Five characters each ‘own’ a screen, as they later each own a kind of spirit animal. The screens hang in a semi-circle. The characters are built from moments on screen and from their movements in front of us, a visual archive of their individuality. We get to know Raghav Handa’s wide-eyed stare and the way his hip dips as he performs a turn. Shona Erskine, a tall, regal presence who dances with a stuffed fox, I quietly dub, Julie Andrews. The quintet is painted in generous cinematic strokes, with extra layers provided by luxurious costumes and lush cinematography. In towering platform stilettoes Benjamin Hancock is especially splendid; he doesn’t seem to possess bones as he displays super human flexibility in what can only be described as a gimp rabbit suit, complete with stocking ears ending in tufts of fur. Likewise, Nalina Wait, exhibiting emotional range as a voluptuous starlet in a silver shift dress, interacts with her film shadow, first letting it correspond to her movements then running counter. Eventually the line between screen and live action is blurred with projections onto muslin held by the dancers and then on skin, and once I am certain there is a projection of a projection—a visual and semantic tangle.

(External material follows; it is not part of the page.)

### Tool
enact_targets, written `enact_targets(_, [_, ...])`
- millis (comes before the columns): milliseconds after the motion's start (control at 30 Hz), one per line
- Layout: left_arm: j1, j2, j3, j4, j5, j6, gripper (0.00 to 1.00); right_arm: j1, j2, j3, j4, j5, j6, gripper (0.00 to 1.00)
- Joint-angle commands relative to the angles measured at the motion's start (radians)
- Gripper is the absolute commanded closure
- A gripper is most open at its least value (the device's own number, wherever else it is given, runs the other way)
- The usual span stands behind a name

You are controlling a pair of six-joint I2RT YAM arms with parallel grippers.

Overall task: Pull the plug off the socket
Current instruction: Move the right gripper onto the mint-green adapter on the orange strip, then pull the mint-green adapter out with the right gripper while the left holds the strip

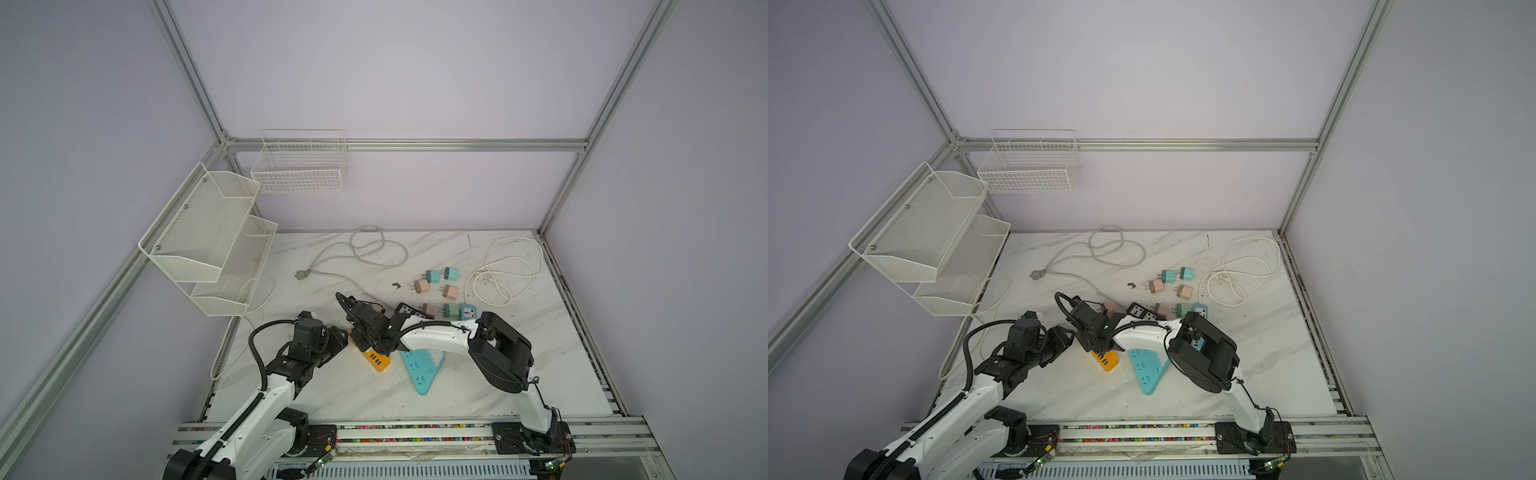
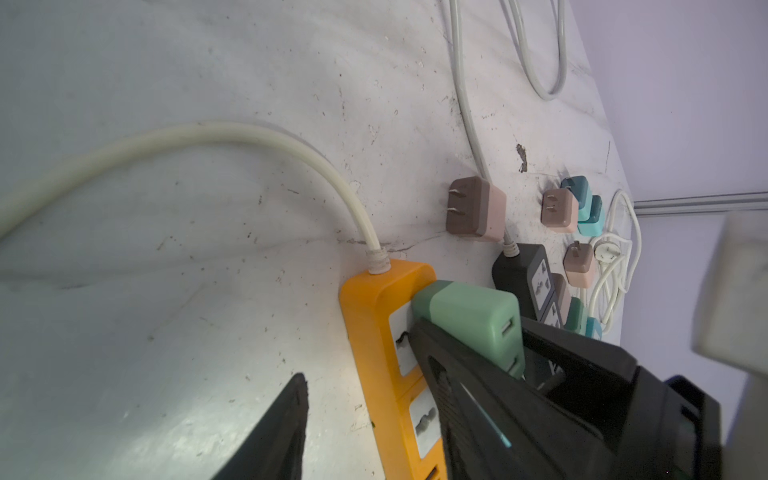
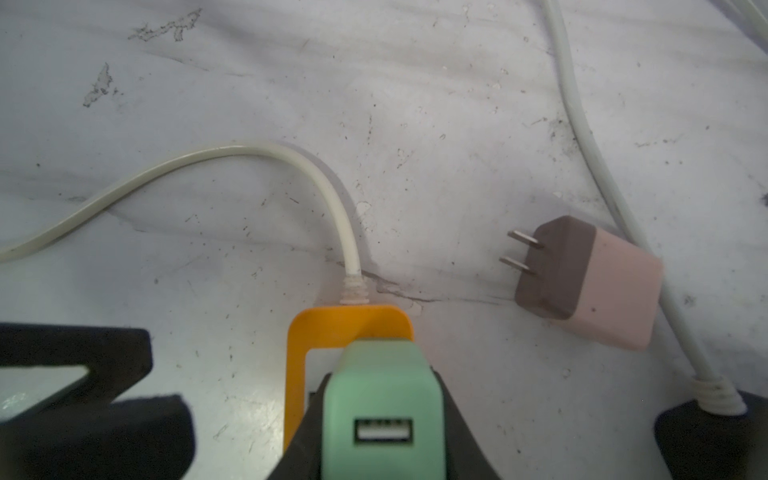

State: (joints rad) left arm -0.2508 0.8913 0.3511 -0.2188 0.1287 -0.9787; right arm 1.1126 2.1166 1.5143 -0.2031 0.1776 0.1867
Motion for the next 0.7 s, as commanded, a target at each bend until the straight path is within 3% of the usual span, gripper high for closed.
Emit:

On View is most effective when it is confronting. After we have idly, judgmentally watched them on screen, the performers are released into the live space to stare into the audience. Otherwise this is a contemplative and introverted work, not so much revealing the dancers as ruminating on the way we see others.


Dance Massive 2015: Overworld, Rebecca Jensen & Sarah Aiken, Arts House, North Melbourne Town Hall, 10-14 March; Depth Of Field, Chunky Move, concept, choreography, direction: Anouk van Dijk, Malthouse Forecourt, 6-14 March; Do you speak Chinese? choreographer, performer Victoria Chiu with Kristina Chan, Malthouse, Tower Theatre, 18-21 March; 10,000 small deaths, choreographer, performer Paula Lay, Dance House, 20-22 March; On View: Quintet, film, choreography (with the dancers) Sue Healey, Dancehouse, 20-22 March

RealTime issue #126 April-May 2015 pg. 24

© Varia Karipoff; for permission to reproduce apply to [email protected]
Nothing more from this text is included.